[EXERCISE DIRECTIONS] Can you print the data exactly and leave out each image?

------------------------

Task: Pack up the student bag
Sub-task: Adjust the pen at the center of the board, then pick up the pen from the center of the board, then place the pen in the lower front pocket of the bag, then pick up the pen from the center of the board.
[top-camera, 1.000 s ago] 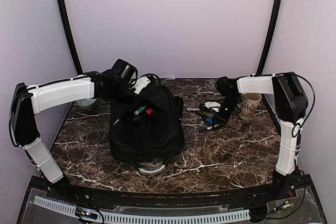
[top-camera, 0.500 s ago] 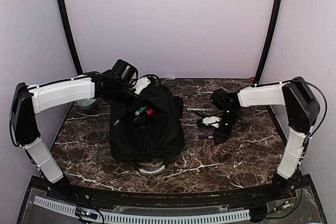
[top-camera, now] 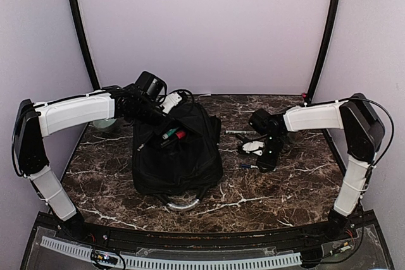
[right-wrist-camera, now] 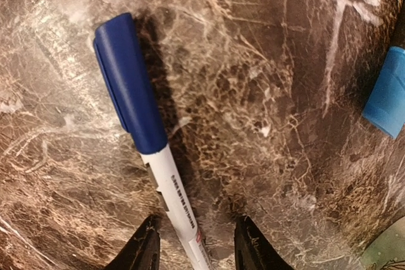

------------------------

[EXERCISE SOLUTION]
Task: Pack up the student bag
Sub-task: Adjust the pen at the center of the board, then pick up the pen from the center of the board, then place the pen in the lower front pocket of the bag, then pick up the pen from the center of the board.
[top-camera, 1.000 s ago] 
[top-camera, 0.500 s ago] 
[top-camera, now] 
[right-wrist-camera, now] 

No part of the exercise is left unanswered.